U.S. House and Senate committee leaders in recent weeks have been questioning the value of the electronic health records meaningful use program and whether EHRs are being used to bill for services at higher rates. Some Health Data Management readers aren’t particularly impressed with the lawmakers. Here are their comments:

* “Translation: ‘We're going to spend more taxpayer money to try and find out why all the taxpayer money that we've already spent has increased Medicare costs.’”

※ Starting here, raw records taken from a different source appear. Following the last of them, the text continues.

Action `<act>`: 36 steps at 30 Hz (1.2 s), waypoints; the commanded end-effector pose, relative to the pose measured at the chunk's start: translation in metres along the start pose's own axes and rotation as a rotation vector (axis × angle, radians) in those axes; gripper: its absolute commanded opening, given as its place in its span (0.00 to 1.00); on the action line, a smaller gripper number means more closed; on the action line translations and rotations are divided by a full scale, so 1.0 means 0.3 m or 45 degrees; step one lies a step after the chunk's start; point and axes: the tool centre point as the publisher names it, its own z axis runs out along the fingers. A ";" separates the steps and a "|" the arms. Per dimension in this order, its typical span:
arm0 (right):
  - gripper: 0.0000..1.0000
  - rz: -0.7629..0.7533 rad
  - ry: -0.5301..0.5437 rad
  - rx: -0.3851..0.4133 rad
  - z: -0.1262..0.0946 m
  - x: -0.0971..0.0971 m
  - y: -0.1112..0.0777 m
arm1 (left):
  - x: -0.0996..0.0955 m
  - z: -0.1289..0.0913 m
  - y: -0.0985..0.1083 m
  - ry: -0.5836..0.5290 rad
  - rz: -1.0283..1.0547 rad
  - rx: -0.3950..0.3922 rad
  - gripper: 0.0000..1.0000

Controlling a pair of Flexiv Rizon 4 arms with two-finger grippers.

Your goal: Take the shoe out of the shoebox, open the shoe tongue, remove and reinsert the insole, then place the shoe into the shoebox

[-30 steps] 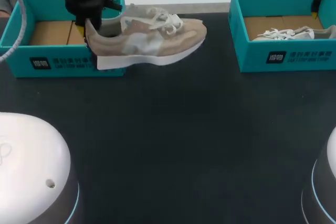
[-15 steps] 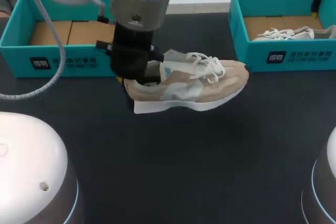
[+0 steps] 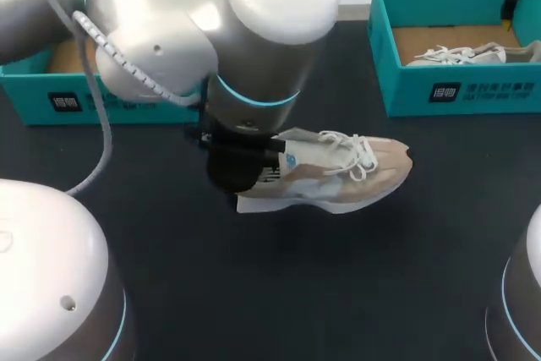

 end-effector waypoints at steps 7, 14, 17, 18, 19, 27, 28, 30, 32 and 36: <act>1.00 0.000 0.002 -0.002 0.001 -0.001 -0.001 | -0.002 0.224 0.012 -0.013 0.034 0.077 0.00; 1.00 0.000 0.002 -0.002 0.001 -0.001 -0.001 | -0.009 0.302 -0.006 0.023 0.044 0.101 0.00; 1.00 0.000 0.002 -0.002 0.001 -0.001 -0.001 | -0.006 0.329 -0.006 0.052 0.048 0.105 0.00; 1.00 0.000 0.002 -0.002 0.001 -0.001 -0.001 | -0.006 0.337 -0.006 0.058 0.053 0.105 0.00; 1.00 0.000 0.002 -0.002 0.001 -0.001 -0.001 | -0.005 0.346 -0.006 0.073 0.052 0.101 0.00; 1.00 0.000 0.002 -0.002 0.001 -0.001 -0.001 | -0.002 0.400 -0.015 0.129 0.051 0.104 0.00; 1.00 0.000 0.002 -0.002 0.001 -0.001 -0.001 | -0.001 0.403 -0.017 0.137 0.060 0.111 0.00; 1.00 0.000 0.002 -0.002 0.001 -0.001 -0.001 | -0.001 0.410 -0.020 0.147 0.063 0.107 0.05; 1.00 0.000 0.002 -0.002 0.001 -0.001 -0.001 | -0.001 0.418 -0.025 0.152 0.067 0.109 0.32; 1.00 0.000 0.002 -0.002 0.001 -0.001 -0.001 | 0.007 0.406 -0.033 0.136 0.056 0.138 0.69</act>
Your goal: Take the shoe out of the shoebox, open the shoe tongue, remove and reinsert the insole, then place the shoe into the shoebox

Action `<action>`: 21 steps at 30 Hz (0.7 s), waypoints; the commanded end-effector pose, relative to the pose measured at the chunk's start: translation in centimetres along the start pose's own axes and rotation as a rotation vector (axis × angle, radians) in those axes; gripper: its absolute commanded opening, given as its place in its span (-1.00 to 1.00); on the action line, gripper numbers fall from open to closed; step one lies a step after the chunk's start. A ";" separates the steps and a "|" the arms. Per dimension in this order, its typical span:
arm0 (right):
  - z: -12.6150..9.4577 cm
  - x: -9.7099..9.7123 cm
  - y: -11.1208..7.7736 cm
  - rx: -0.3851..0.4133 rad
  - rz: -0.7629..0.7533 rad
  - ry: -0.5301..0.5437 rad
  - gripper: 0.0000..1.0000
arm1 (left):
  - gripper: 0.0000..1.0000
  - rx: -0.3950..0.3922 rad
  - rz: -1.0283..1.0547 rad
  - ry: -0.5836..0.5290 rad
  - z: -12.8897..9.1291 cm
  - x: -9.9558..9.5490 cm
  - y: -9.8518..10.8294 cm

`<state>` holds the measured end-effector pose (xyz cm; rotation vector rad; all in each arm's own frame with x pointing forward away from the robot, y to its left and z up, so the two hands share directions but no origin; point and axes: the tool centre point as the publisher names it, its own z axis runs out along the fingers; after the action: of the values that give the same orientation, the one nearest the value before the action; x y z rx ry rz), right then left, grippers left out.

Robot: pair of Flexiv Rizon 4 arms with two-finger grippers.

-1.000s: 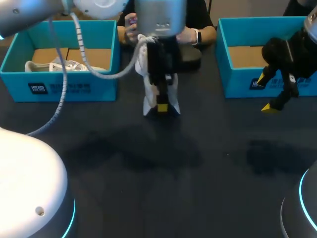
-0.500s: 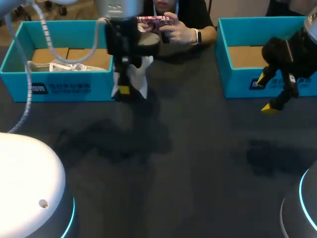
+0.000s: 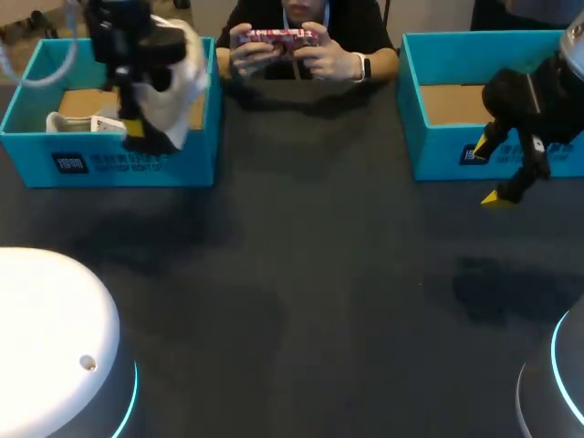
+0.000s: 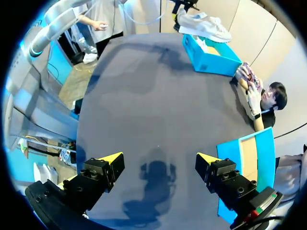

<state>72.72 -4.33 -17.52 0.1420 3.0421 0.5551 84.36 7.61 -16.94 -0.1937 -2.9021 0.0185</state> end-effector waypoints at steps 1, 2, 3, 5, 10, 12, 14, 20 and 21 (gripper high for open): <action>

* “Clinics were also mentioned as a possible source of up-coding by the House members. As the CEO of a Federally Qualified Health Center, i.e. a ‘clinic,’ I would like to clarify that FQHCs are paid a set rate for Medicaid and Medicare visits. Up-coding is of zero advantage to us as we will never get more than our rate for each visit. I think the members of the House are unclear on both the complexity of HIT technology and payment methodology for different types of medical providers. Don't tar us all with the same brush.”
* “Up-coding possibly occurs. However, for years, paper charting has likely resulted in down-coding because of the complexity of documenting all required aspects of the encounter and the accompanying fears of the providers concerning aggressive audits. Electronic medical records have their faults and can be abused, but they may also permit better and higher coding more appropriate to the work done. If the powers that be start throwing impediments to charting and using electronic medical records, they will risk further impairing productivity.”

* “The probable reason codes are higher is because the EMR has made it easier and faster for physicians to document everything they actually did during a visit. Before, when a physician had to dictate everything, it was not cost effective to take the time to document everything that was done, or pay a transcriptionist to type it all. I don't think the government realized how much information a physician gathers from taking a history and doing a physical exam because for the above reason it was not recorded in the records in the past. The purpose for the medical record used to be for the physician to make notes to jog his/her memory of the previous visit in order to provide a continuity of care for a previously identified problem. Now, the record is used for multiple medically non-pertinent reasons (as far as the individual patient is concerned), such as justification for payment, quality measure reporting, legal documentation and meeting regulatory demands.”